▶ _WORK TO COMPLETE_
Write out exactly the lines below that run from the line containing "Could you point at the white" through the last line of the records.

▶ _Records from a data collection_
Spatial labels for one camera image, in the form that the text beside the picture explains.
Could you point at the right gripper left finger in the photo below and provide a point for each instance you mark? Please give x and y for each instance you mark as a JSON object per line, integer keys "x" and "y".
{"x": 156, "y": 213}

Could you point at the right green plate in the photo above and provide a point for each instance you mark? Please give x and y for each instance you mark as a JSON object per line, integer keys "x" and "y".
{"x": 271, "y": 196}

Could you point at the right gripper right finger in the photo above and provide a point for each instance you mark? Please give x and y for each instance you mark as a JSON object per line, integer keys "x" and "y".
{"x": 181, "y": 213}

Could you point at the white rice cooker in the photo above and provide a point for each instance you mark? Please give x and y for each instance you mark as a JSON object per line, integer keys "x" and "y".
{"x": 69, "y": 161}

▶ _ANSWER_
Could you point at the white rice cooker in the photo above and provide a point for each instance you mark? Please give x and y for each instance you mark as a JSON object per line, integer keys "x" and "y".
{"x": 69, "y": 161}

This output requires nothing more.